■ GOAL OF THE EXERCISE: Where a line below holds the string "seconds", copy that line.

Collection entries
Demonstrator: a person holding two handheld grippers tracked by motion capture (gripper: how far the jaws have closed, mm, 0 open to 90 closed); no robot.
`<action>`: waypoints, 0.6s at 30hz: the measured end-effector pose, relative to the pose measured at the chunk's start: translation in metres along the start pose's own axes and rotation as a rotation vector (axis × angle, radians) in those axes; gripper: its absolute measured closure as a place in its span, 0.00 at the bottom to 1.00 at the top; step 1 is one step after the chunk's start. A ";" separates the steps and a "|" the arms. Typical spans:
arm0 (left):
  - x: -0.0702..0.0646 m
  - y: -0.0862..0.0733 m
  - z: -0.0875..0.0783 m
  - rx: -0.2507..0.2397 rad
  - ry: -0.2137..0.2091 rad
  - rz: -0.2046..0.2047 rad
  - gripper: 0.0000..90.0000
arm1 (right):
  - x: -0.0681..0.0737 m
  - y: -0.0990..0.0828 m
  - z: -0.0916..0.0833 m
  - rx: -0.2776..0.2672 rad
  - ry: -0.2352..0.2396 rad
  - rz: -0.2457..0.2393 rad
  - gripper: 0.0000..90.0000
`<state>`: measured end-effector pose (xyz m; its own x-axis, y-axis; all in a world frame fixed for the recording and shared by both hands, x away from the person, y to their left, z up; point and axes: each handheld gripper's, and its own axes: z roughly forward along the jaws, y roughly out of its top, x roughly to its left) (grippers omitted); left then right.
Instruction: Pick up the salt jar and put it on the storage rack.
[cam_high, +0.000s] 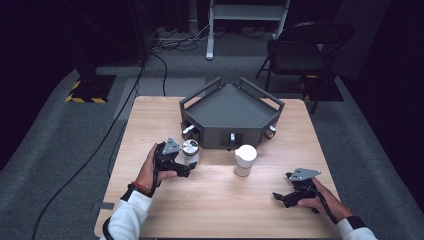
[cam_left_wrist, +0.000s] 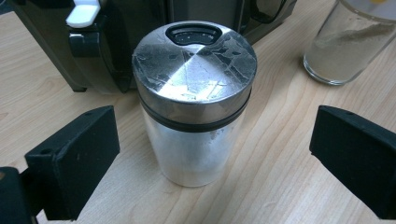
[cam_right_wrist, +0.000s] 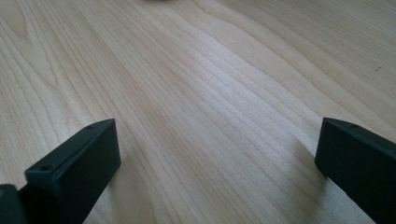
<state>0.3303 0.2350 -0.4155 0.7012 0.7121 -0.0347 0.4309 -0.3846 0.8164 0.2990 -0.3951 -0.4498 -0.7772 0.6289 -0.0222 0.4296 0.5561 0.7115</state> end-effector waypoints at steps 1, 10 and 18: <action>0.000 0.000 0.001 0.001 -0.001 0.000 0.01 | 0.000 0.000 0.000 0.000 0.000 0.000 0.00; 0.003 0.003 0.014 0.011 0.006 -0.018 0.01 | 0.000 0.000 0.000 0.000 0.000 0.000 0.00; 0.003 0.000 0.028 0.006 0.016 -0.043 0.04 | 0.000 0.000 0.000 0.000 0.000 -0.001 0.00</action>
<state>0.3486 0.2207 -0.4322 0.6730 0.7372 -0.0609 0.4641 -0.3567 0.8107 0.2990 -0.3952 -0.4498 -0.7775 0.6285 -0.0230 0.4290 0.5567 0.7114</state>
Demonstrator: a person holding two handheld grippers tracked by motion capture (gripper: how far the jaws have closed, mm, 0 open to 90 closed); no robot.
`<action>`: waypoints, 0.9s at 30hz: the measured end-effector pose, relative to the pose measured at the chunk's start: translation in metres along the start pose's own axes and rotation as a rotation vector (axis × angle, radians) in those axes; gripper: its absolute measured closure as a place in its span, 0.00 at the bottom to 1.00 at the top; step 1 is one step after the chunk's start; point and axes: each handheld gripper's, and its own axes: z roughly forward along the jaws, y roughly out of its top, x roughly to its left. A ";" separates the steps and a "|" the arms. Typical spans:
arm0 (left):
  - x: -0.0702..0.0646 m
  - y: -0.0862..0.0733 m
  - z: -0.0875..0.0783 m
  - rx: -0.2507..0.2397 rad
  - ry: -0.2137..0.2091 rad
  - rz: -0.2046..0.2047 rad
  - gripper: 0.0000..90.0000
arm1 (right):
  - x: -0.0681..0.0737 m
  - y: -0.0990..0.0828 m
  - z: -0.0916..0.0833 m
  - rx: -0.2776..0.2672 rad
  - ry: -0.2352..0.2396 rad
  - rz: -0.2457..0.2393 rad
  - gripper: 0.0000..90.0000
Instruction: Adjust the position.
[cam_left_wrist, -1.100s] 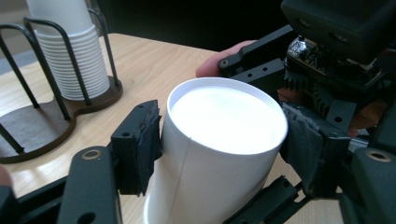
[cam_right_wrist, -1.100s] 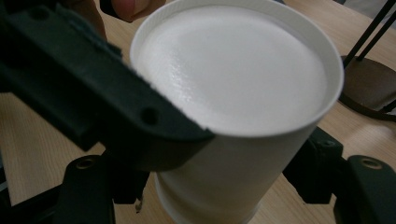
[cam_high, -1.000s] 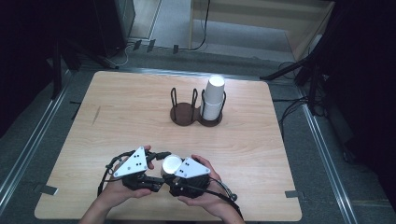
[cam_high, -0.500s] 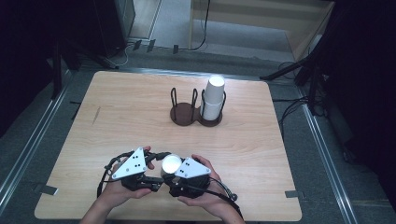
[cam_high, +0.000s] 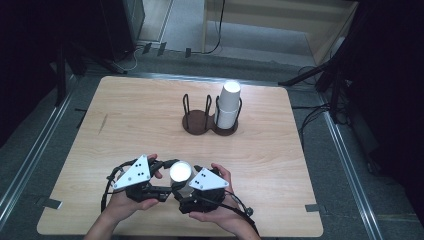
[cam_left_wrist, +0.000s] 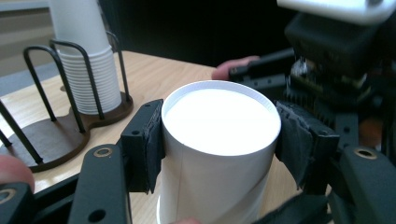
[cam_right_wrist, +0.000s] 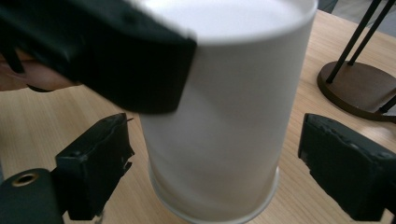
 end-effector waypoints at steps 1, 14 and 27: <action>0.000 0.000 -0.001 -0.008 0.003 -0.007 0.42 | 0.001 -0.001 0.001 -0.006 -0.009 0.005 0.10; 0.001 0.001 0.000 -0.026 -0.016 -0.033 0.41 | 0.012 -0.016 0.015 -0.038 -0.105 -0.023 0.21; 0.000 0.004 0.002 0.051 -0.015 -0.051 0.36 | 0.013 -0.018 0.014 -0.019 -0.103 -0.111 0.29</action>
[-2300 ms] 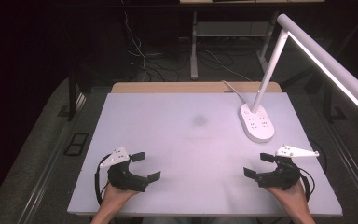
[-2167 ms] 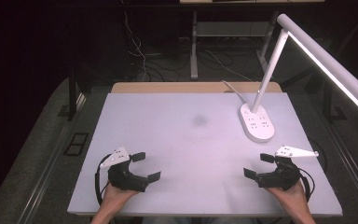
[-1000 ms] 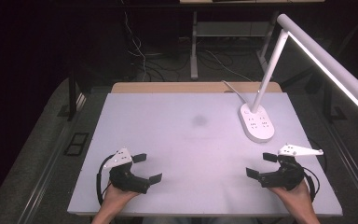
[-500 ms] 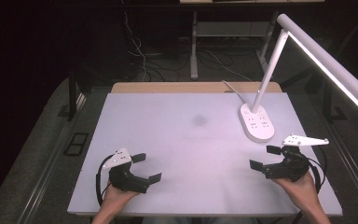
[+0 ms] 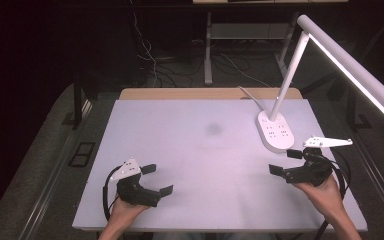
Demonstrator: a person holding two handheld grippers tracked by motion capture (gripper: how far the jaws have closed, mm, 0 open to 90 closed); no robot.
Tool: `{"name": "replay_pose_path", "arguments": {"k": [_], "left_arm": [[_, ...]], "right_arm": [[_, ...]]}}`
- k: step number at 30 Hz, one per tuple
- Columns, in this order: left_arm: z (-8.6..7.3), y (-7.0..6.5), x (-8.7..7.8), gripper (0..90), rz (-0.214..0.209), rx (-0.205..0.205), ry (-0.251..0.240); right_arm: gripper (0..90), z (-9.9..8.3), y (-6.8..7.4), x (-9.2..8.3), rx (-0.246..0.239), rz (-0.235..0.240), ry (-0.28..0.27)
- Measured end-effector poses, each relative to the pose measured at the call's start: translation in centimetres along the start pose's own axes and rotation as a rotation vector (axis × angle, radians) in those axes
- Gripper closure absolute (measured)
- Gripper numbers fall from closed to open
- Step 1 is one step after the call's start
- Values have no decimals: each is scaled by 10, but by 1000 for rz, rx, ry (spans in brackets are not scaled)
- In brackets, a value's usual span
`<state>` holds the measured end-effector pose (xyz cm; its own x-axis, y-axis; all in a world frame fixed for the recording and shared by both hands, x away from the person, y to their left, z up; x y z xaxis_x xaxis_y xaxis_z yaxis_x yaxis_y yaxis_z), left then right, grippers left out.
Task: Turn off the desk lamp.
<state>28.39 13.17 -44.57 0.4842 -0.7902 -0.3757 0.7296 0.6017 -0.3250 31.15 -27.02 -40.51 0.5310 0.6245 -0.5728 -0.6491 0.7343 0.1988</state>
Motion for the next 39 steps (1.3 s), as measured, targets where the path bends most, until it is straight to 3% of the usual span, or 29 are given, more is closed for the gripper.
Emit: {"name": "replay_pose_path", "arguments": {"k": [24,39], "left_arm": [[-1,0,1,0,1,-9,2],[0,0,1,0,2,-11,2]], "right_arm": [[8,37,-25,-1,-50,1,34],[8,48,-49,3,-39,-6,55]]}}
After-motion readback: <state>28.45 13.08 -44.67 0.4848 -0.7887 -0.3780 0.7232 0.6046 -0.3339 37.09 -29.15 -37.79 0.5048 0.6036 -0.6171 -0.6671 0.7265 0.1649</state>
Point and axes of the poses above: each handheld gripper's, and its own axes: x roughly forward along the jaws, z roughly out of its top, y roughly to its left, the point moved 6 cm from there along x, roughly forward along the jaws, and after that the axes turned 5 degrees about -x, right-handed, at the moved point
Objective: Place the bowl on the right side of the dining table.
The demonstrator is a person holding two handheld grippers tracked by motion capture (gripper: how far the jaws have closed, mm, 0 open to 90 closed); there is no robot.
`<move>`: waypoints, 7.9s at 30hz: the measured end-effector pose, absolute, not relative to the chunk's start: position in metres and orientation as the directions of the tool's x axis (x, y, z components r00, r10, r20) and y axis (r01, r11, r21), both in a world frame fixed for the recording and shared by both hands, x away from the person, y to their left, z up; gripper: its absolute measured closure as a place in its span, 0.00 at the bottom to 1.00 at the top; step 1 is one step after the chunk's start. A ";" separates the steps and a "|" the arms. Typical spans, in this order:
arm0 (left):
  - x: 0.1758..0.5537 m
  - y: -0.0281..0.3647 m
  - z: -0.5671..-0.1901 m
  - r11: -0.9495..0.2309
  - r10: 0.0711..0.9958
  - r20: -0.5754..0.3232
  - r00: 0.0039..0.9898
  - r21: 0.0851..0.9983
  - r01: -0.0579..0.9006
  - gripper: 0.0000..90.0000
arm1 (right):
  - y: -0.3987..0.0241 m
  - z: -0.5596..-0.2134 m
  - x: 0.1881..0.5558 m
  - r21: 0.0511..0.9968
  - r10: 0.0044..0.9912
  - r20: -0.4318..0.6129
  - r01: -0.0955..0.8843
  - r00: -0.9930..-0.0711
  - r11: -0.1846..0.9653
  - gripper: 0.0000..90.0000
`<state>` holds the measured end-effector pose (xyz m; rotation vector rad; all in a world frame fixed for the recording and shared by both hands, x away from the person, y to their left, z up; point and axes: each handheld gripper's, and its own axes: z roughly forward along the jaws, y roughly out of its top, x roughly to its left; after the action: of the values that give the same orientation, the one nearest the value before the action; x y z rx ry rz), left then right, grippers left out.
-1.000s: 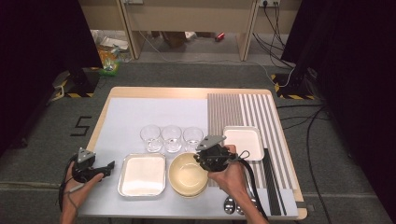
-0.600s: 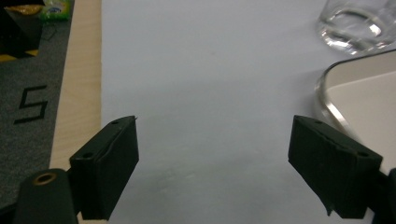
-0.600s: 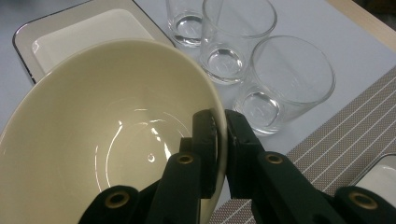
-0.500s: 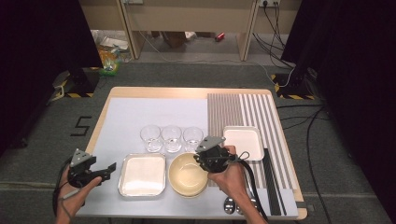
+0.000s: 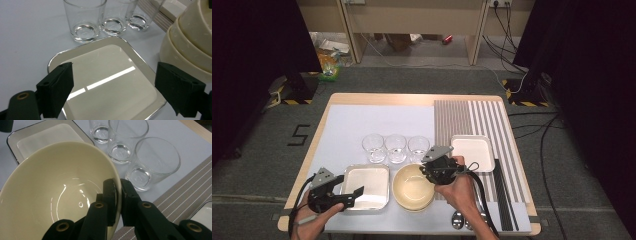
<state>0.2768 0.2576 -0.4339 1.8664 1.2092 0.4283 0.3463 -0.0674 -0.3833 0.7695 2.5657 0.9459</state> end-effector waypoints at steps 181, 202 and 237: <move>0.318 0.356 -0.505 -0.039 0.996 -0.029 0.090 0.737 0.674 0.15 | -0.241 -0.362 0.419 0.723 0.872 0.080 0.631 -0.482 0.282 0.92; 0.318 0.356 -0.505 -0.040 0.996 -0.027 0.089 0.738 0.673 0.15 | -0.252 -0.396 0.448 0.668 0.906 0.115 0.707 -0.407 0.232 0.92; 0.318 0.356 -0.505 -0.042 0.996 -0.025 0.088 0.735 0.676 0.15 | -0.262 -0.432 0.476 0.598 0.930 0.200 0.790 -0.309 0.134 0.92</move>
<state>0.3182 0.3558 -0.5051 1.7807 1.6478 0.6960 0.4761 -0.2621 -0.4319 1.6961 2.1886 0.9281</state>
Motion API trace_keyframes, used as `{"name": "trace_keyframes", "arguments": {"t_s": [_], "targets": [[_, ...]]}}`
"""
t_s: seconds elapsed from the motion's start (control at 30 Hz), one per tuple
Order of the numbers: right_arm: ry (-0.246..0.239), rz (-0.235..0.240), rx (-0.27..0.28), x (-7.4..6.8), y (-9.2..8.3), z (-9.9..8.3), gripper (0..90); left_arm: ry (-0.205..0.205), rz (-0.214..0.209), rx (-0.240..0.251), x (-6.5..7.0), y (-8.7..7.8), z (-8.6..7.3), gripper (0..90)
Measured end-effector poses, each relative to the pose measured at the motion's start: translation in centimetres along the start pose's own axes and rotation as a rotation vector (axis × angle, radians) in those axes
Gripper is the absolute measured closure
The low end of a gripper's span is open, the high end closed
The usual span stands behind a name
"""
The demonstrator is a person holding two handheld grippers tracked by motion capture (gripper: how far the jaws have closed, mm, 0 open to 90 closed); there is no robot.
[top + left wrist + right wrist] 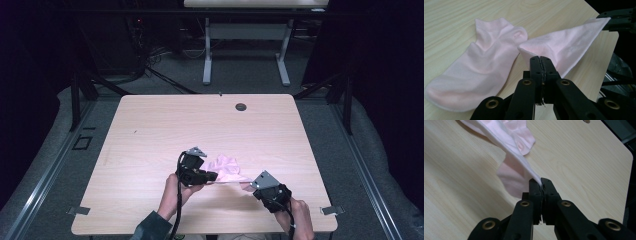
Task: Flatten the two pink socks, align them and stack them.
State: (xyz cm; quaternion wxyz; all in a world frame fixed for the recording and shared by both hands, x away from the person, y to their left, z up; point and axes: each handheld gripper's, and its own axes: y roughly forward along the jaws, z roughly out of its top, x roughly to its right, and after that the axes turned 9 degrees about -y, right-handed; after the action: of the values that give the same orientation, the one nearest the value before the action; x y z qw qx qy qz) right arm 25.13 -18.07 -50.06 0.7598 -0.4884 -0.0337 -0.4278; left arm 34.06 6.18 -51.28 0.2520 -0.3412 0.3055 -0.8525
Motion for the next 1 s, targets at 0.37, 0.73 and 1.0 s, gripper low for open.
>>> {"name": "trace_keyframes", "arguments": {"t_s": [0.37, 0.73, 1.0], "targets": [[0.013, 0.548, 0.02, -2.9, 1.5, -2.6, 61.0, -0.028, 0.056, -0.071, -1.9, 0.3, -3.9, 89.2], [0.158, 0.549, 0.117, 0.7, 2.0, -3.1, 53.9, -0.033, 0.06, -0.046, -2.3, -0.7, -6.6, 89.0], [0.012, 0.537, 0.03, -1.3, 5.9, -0.2, 60.3, -0.046, 0.064, -0.031, -2.7, -1.1, -6.9, 88.9]]}}
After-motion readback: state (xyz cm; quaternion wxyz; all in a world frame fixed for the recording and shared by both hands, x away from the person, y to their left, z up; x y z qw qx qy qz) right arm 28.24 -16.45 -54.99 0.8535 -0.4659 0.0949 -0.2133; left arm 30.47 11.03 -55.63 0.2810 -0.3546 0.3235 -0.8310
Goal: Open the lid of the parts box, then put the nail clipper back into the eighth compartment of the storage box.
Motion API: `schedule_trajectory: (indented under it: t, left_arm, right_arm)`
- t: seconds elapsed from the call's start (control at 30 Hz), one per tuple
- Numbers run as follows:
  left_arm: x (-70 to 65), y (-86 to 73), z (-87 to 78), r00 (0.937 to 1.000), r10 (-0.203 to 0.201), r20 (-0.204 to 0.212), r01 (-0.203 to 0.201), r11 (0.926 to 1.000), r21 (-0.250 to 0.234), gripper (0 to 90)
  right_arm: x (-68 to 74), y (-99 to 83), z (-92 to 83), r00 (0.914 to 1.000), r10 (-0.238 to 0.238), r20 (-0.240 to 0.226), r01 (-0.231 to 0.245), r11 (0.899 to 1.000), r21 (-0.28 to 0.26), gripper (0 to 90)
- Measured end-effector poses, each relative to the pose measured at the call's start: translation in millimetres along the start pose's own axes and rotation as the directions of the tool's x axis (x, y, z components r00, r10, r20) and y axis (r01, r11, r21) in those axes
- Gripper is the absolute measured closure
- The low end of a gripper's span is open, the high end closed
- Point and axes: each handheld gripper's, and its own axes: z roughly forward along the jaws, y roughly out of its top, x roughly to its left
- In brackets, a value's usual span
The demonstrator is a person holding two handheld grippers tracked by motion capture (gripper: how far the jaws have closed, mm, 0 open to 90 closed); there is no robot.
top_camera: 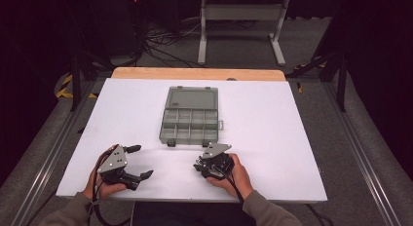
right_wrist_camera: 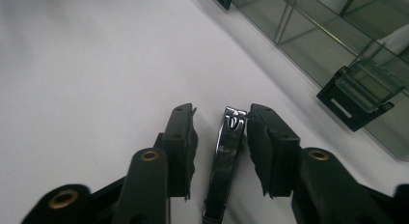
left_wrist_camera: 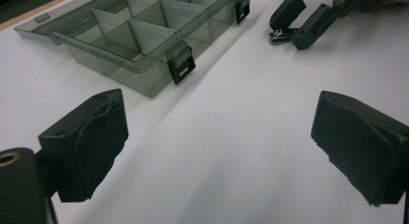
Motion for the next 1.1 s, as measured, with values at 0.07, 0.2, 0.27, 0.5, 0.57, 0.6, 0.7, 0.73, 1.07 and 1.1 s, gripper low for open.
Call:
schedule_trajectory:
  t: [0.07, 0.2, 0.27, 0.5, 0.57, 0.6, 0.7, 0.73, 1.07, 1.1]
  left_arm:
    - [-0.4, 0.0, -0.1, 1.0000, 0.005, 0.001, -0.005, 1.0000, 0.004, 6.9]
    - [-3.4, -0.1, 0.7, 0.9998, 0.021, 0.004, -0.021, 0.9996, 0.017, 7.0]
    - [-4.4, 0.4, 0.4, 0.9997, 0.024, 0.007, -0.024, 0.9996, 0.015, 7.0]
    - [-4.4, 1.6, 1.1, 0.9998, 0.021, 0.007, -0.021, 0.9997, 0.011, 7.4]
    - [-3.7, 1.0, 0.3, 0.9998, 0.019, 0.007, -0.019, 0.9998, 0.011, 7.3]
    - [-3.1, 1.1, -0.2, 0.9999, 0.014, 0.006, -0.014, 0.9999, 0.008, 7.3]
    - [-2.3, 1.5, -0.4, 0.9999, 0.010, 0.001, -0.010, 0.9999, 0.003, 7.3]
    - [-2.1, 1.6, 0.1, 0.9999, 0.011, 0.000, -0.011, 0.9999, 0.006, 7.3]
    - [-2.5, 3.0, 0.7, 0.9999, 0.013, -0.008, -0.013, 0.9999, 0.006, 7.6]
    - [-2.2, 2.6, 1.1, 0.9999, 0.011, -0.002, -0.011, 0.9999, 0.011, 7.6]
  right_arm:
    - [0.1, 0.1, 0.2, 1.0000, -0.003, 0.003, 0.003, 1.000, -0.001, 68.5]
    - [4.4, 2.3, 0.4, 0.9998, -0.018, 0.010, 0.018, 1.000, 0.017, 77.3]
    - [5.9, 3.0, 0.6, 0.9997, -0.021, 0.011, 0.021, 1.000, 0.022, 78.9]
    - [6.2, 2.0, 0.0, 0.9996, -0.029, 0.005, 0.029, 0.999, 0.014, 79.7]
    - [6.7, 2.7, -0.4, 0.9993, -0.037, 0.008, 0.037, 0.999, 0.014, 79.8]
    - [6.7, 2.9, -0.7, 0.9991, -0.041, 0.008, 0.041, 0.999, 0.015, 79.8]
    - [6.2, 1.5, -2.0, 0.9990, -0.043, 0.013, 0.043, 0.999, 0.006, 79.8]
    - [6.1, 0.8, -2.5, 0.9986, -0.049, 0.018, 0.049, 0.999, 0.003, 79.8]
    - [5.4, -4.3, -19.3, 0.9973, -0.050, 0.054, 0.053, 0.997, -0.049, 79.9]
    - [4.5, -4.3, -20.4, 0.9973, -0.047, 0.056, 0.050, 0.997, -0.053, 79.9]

■ COMPLETED EXERCISE:
t_s: seconds elapsed from the motion's start (control at 30 Hz), one per tuple
- t: seconds elapsed from the call's start (control at 30 Hz), one per tuple

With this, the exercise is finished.